TASK INSTRUCTIONS:
Retype the line with "One pair of" in it, then each line after it to the end of the data, word for word.

DATA EXTRACTS:
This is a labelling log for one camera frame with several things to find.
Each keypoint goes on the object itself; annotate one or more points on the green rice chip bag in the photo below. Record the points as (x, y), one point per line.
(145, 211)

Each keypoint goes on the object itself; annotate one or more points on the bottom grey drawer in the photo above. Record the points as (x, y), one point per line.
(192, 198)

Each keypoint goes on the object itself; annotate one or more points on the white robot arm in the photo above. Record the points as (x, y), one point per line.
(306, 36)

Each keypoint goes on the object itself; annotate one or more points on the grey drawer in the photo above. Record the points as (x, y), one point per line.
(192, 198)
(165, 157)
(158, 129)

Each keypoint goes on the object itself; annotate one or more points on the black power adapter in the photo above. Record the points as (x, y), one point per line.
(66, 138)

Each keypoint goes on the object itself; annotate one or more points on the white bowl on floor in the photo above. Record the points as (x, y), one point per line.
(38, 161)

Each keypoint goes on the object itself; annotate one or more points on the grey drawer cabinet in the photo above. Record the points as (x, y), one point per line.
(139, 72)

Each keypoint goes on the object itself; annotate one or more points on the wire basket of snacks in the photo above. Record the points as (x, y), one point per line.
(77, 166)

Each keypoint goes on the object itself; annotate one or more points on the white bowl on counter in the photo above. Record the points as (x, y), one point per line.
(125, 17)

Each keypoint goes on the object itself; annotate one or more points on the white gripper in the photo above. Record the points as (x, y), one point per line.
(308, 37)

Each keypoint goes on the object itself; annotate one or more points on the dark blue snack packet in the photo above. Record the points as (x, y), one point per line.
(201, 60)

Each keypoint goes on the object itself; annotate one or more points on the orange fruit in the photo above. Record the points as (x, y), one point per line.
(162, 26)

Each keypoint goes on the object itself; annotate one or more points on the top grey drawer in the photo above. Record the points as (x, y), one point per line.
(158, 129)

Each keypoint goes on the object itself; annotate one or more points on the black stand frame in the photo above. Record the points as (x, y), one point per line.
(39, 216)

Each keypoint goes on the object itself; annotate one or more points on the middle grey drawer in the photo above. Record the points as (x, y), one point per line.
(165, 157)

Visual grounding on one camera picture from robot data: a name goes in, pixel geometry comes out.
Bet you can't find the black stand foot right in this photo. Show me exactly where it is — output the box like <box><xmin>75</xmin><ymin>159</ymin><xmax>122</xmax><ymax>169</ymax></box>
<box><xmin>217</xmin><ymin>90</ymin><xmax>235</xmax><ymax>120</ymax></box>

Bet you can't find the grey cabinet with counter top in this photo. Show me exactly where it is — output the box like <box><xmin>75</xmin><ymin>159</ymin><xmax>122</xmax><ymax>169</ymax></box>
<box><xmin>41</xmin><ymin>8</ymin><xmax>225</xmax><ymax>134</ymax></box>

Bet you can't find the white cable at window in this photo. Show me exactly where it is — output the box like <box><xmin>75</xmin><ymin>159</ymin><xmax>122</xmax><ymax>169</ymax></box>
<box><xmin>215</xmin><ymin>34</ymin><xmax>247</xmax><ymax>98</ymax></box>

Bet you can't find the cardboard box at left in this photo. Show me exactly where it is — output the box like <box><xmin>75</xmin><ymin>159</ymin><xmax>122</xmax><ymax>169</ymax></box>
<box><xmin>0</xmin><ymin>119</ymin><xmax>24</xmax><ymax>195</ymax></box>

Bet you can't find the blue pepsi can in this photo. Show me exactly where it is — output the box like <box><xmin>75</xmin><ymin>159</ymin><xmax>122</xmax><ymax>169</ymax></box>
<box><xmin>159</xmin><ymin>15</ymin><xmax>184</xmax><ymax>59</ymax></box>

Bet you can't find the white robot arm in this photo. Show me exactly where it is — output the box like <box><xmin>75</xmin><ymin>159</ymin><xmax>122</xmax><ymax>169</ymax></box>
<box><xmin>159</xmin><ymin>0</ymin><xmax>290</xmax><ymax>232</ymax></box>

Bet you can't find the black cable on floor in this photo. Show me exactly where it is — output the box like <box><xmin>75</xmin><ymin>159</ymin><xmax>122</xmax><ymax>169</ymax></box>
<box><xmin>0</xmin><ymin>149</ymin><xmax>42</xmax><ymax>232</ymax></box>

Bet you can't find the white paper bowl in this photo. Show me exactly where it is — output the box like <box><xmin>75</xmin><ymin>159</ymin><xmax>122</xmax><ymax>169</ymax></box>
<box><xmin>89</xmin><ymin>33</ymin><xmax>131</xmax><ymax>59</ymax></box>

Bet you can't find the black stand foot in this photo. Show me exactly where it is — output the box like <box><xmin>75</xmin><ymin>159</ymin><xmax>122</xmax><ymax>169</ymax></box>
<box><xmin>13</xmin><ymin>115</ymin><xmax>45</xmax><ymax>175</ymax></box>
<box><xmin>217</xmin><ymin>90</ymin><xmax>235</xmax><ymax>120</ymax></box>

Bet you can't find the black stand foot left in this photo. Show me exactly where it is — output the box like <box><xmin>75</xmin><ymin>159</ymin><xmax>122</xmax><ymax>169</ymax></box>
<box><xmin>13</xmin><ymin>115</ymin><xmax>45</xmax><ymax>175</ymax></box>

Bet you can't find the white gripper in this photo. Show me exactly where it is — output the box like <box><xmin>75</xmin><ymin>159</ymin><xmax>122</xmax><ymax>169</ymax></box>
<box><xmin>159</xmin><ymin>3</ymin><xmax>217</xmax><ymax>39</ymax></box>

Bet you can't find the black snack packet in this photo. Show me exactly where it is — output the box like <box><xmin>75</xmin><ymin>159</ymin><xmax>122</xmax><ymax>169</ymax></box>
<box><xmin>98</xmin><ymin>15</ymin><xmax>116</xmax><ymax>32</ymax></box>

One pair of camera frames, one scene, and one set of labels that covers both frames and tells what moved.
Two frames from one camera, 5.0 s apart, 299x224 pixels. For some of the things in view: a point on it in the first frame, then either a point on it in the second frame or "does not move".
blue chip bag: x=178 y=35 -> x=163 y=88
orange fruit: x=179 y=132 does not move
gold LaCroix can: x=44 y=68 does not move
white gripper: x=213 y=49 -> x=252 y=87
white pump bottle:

SOLUTION TO THIS PROBLEM:
One pair of camera frames, one scene, and one set of labels that covers both frames and tells what moved.
Two frames from one camera, 5.0 s apart, 299x224 pixels. For some of the things in view: a point on it in the first frame, then either a point on it in the second frame or "does not move".
blue chip bag: x=178 y=35 -> x=163 y=88
orange fruit: x=179 y=132 does not move
gold LaCroix can: x=44 y=68 does not move
white gripper: x=213 y=49 -> x=252 y=87
white pump bottle:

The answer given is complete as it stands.